According to Maj. Gen. Eduard Cherkasov, the head of RChBD troops, Russia is currently developing special ammunition for the future that will be able to hit “highly secure defense constructions.” The official also stated that the Russian army will have 70 percent of its weaponry and equipment modernized by 2020.

“Shortly, infantry flame units will receive new weaponry with higher fire precision and the penetration before exploding effect, ability to destroy fortified emplacements, armored equipment, and personnel in trenches,” RIA Novosti quoted Cherkasov as saying.

In addition to the upgraded flame weapons, the Russian army will also modify most of its equipment to minimize human involvement in the operation of special equipment. The move, according to Cherkasov, would eliminate human error while reducing the risks to soldiers' lives.

“We have a task of raising the amount of modern equipment to 70 percent by 2020. The progress of the re-equipment process indicates that we will meet the deadline,” Cherkasov told RIA Novosti.

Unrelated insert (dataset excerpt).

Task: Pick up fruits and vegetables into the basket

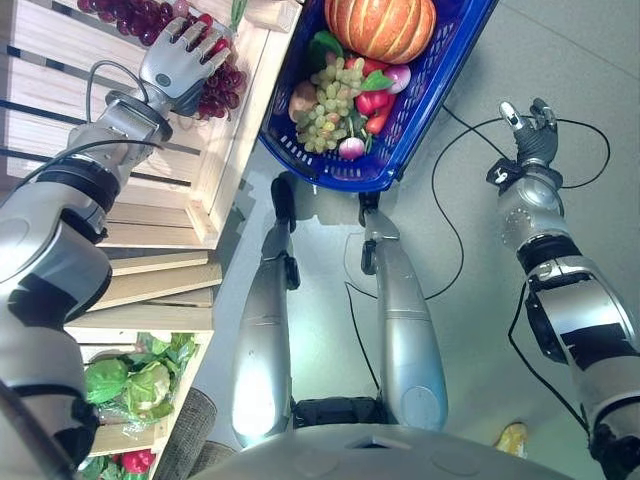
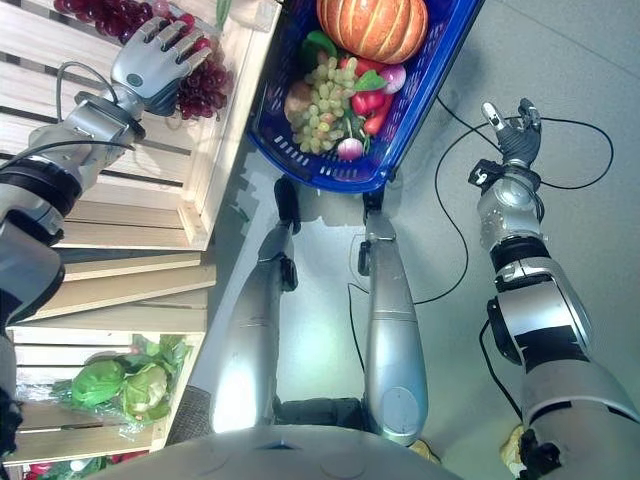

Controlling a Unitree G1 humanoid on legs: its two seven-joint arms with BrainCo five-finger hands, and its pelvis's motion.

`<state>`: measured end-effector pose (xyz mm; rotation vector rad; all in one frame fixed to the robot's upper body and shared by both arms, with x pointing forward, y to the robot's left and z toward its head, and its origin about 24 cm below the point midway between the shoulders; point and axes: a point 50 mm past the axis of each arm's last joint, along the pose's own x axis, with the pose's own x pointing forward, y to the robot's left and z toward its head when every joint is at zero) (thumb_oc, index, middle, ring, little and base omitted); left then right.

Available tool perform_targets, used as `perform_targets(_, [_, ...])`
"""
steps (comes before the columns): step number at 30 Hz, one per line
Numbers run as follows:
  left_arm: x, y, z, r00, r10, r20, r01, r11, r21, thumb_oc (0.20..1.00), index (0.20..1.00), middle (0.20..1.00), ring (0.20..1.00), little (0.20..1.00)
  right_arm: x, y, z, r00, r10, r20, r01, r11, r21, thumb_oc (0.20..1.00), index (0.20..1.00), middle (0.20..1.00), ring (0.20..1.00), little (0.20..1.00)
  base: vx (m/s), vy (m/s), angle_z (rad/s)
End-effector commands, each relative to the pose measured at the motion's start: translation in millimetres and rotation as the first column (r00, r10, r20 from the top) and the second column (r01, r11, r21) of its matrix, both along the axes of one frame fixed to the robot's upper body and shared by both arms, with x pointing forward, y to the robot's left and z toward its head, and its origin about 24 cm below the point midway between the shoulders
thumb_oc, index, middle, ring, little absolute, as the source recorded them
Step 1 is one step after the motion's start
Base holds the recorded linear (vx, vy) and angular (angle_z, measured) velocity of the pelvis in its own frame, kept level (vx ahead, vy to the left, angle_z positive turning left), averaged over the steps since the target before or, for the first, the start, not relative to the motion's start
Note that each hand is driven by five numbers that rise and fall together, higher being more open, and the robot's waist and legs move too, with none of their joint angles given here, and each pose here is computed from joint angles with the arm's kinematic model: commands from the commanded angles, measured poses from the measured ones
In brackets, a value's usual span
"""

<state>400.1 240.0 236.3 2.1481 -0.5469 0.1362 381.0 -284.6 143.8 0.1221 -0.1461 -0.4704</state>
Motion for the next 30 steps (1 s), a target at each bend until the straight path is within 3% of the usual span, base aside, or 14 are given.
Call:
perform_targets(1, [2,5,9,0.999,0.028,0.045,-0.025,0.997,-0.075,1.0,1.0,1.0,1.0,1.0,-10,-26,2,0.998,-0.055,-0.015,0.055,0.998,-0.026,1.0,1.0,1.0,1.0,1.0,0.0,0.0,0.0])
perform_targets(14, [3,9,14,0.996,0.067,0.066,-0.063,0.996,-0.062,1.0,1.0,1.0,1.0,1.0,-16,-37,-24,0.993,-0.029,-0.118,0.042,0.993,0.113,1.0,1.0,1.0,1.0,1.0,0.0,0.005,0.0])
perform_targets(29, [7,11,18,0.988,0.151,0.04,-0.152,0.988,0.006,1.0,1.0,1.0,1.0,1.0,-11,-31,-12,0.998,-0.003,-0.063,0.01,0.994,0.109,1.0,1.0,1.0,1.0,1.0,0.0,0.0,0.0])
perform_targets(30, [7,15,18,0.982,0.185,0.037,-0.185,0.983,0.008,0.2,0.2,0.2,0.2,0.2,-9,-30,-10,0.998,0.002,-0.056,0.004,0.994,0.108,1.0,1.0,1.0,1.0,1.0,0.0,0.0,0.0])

Relations between Russia and the West, particularly the United States and the European Union, have deteriorated in recent months since Russia's annexation of the Crimean peninsula, and its involvement in the separatist conflict in eastern Ukraine, which President Vladimir Putin's government has consistently denied.

On Wednesday, a report citing a NATO commander said that several Russian tanks and other military equipment were identified entering Ukraine. NATO’s claim coincided with a report from the Organization for Security and Co-operation in Europe, which said that 43 unmarked vehicles were spotted traveling through rebel-held areas this week.